The Art of 'Becoming'

I'm taking a course called Storytelling for Change, and our first assignment was to create a Life Map based on our chosen theme for the course. I chose a theme which I could use in future presentations about creative endeavors like writing. My theme was a quote by Kurt Vonnegut: "You should practice any art, music, singing, dancing, acting, drawing, painting, sculpting, poetry, fiction, essays, reportage, no matter how well or badly, not to get money and fame, but to experience BECOMING, to find out what’s inside you, to MAKE YOUR SOUL GROW." Our second assignment was to find an "a-ha!" moment in our life map that we could refine as a brief turning-point story. Here's mine:


"The Art of Becoming"


The writer Kurt Vonnegut encouraged people to practice all kinds of art in order to experience "becoming," to make their "soul grow." I remember the day I first learned to appreciate the value of art. It wasn't a pleasant lesson. When I was thirteen, my family moved from the Midwest to New York, and rented a big farmhouse on the grounds of an art colony belonging to a famous feminist writer and artist. I was scared of the woman. She had long, wild grey hair and heavy dark eyebrows that always made it look like she was scowling at me. But I was fascinated by her big house, full of strange books and colorful pictures.

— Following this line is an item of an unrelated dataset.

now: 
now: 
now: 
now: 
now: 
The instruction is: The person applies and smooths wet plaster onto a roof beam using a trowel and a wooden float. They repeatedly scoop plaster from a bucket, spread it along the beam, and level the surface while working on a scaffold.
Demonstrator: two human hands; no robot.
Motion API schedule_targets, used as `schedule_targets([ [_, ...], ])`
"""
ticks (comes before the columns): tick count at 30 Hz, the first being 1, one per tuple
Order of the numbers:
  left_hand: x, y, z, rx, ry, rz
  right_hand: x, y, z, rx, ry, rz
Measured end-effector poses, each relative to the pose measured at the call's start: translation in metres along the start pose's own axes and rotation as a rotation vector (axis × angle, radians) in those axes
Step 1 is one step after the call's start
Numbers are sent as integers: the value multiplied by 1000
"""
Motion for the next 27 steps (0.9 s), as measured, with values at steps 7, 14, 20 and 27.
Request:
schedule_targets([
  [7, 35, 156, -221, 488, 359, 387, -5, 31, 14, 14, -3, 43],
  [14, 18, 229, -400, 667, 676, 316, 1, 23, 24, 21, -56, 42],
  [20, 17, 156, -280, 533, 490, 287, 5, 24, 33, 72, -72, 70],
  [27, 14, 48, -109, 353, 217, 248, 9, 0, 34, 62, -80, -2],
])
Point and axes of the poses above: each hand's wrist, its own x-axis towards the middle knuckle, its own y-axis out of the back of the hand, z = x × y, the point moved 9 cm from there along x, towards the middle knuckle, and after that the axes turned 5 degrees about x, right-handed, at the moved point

In my room hung a huge framed abstract painting of a woman. I didn't want that thing on my wall. I had my own picture that would fit in that frame. So I took the original painting out, stuffed it in the closet, and put a poster inside the frame. It was a picture of a kitten hanging onto a tree limb with the words, Hang in there!" written across the bottom. I soon forgot about the painting.

One day, the woman visited the house to check on things and saw my kitty poster in her beautiful frame. Her wild hair grew even wilder. Her face came alive. Her thick dark eyebrows drew together. Her eyes flamed. I thought she might cook me for dinner like the witch in Hansel and Gretel. But after she yelled at me for treating her artwork in such a careless manner and scolded my parents for letting me, she gingerly restored the painting to its frame and stormed from the house without stuffing me in the oven.

At first, I was mortified. But after crying for a while, I lay on my bed and gazed at the painting. She  made that. She cared deeply about it. It meant something to her. I wanted to feel so fierce, so passionate about something, too. I began to pay more attention to the original artwork around the house. I began to make my own. When I was a senior in high school, I took art classes at night at the community college and then entered an Art program.

I continue to find deep satisfaction in creating art. I discovered how it makes one's soul grow. I am thankful for that day the artist yelled at me. It didn't discourage me so much as teach me to "hang in there!" Because that was the moment I started appreciating the value of practicing art. That's the day I began my experience of Becoming.

My daughter, Alex, 4, after completing a painting at the art center, Boston. I developed the film and made a print of this photo at the darkroom of the same art center.